Silver needles piercing the void, followed by flaming rockets lowering huge ships onto alien worlds, followed by hardy colonies full of men and women (American men and women, need one add) with PIONEER SPIRIT bursting from every pore. Mars would become our backyard, the new gold rush (or possibly the new rhodium rush) might well be in the asteroid belt . . . and ultimately, of course, the stars themselves would be ours-a glorious future awaited with tourists snapping Kodak prints of the six moons of Procyon IV and a Chevrolet JetCar assembly line on Sirius III.
Earth itself would be transformed into a utopia that you could see on the cover of any ’50s issue of Fantasy arid Science Fiction, Amazing Stories, Galaxy, or Astounding Stories. A future filled with the PIONEER SPIRIT; even better, a future filled with the AMERICAN PIONEER SPIRIT. See, for example, the cover of the original Bantam paperback edition of Ray Bradbury’s Martian Chronicles.
In this artistic vision-a figment of the artist’s imagination and not of Bradbury’s; there is nothing so ethnocentric or downright silly in this classic melding of science fiction and fantasy-the landing space travelers look a great deal like gyrenes storming up the beach at Saipan or Tarawa.
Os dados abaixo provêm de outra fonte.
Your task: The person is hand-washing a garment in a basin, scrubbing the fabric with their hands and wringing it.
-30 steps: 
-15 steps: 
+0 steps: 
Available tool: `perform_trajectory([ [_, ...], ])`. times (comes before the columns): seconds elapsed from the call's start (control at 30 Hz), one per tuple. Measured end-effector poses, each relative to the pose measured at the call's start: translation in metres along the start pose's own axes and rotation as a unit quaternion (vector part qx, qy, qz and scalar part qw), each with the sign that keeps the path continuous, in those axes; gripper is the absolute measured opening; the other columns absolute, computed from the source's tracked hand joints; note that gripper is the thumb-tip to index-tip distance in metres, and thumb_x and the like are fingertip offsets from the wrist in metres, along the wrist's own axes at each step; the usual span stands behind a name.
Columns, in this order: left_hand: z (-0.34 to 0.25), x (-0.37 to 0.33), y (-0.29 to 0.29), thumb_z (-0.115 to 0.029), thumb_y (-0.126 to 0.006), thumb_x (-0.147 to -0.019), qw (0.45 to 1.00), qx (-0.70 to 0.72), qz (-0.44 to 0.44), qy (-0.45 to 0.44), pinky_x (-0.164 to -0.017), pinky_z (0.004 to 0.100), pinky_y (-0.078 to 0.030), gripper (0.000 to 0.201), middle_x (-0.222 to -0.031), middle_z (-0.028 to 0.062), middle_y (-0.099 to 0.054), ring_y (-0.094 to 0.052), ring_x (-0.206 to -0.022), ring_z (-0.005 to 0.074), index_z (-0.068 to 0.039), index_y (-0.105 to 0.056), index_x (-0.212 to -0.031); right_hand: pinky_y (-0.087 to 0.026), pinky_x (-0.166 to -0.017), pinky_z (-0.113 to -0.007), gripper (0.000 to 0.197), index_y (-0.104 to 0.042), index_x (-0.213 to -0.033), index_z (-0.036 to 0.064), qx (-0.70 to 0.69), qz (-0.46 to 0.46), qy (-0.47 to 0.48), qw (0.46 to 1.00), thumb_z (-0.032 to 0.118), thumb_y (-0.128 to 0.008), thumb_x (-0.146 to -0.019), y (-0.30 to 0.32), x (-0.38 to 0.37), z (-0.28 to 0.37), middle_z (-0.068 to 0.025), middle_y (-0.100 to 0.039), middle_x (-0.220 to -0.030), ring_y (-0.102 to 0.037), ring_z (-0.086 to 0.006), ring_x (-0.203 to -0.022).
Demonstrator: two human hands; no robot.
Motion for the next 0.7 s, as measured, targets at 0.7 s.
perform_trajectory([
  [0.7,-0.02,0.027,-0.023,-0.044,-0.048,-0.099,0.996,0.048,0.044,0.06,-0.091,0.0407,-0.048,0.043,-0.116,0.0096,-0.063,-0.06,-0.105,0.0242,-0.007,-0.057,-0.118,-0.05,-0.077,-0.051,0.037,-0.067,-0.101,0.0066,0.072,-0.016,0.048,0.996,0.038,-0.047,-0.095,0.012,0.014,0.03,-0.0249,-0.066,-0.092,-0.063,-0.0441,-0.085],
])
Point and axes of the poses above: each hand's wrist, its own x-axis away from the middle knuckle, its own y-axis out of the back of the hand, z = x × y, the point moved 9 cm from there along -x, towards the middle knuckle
It’s a rocket instead of an LST in the background, true, but their jut-jawed, automatic-brandishing commander might have stepped right out of a John Wayne movie: “Come on, you suckers, do you want to live forever? Where’s your PIONEER SPIRIT?”
[2] Isso foi apontado por Daniel I. Dutra em sua dissertação de doutorado a respeito da obra de H.P. Lovecraft, numa análise sobre a ficção científica do século XX.
[3]“To all these and more the working class is a mindless beast which must be controlled or it will savage the world (i.e. bourgeois security) — the answer is always leadership, ‘decency’, paternalism (Heinlein in particularly strong on this), Christian values… The heroes of Heinlein and Ayn Rand are forever competent, forever right: they are oracles and protectors, magic parents (so long as we obey their rules).
They are prepared to accept the responsibilities we would rather not bear. They are ‘leaders’. […] Rugged individualism also goes hand in hand with a strong faith in paternalism — albeit a tolerant and somewhat distant paternalism — and many otherwise sharp-witted libertarians seem to see nothing in the morality of a John Wayne Western to conflict with their views. Heinlein’s paternalism is at heart the same as Wayne’s.”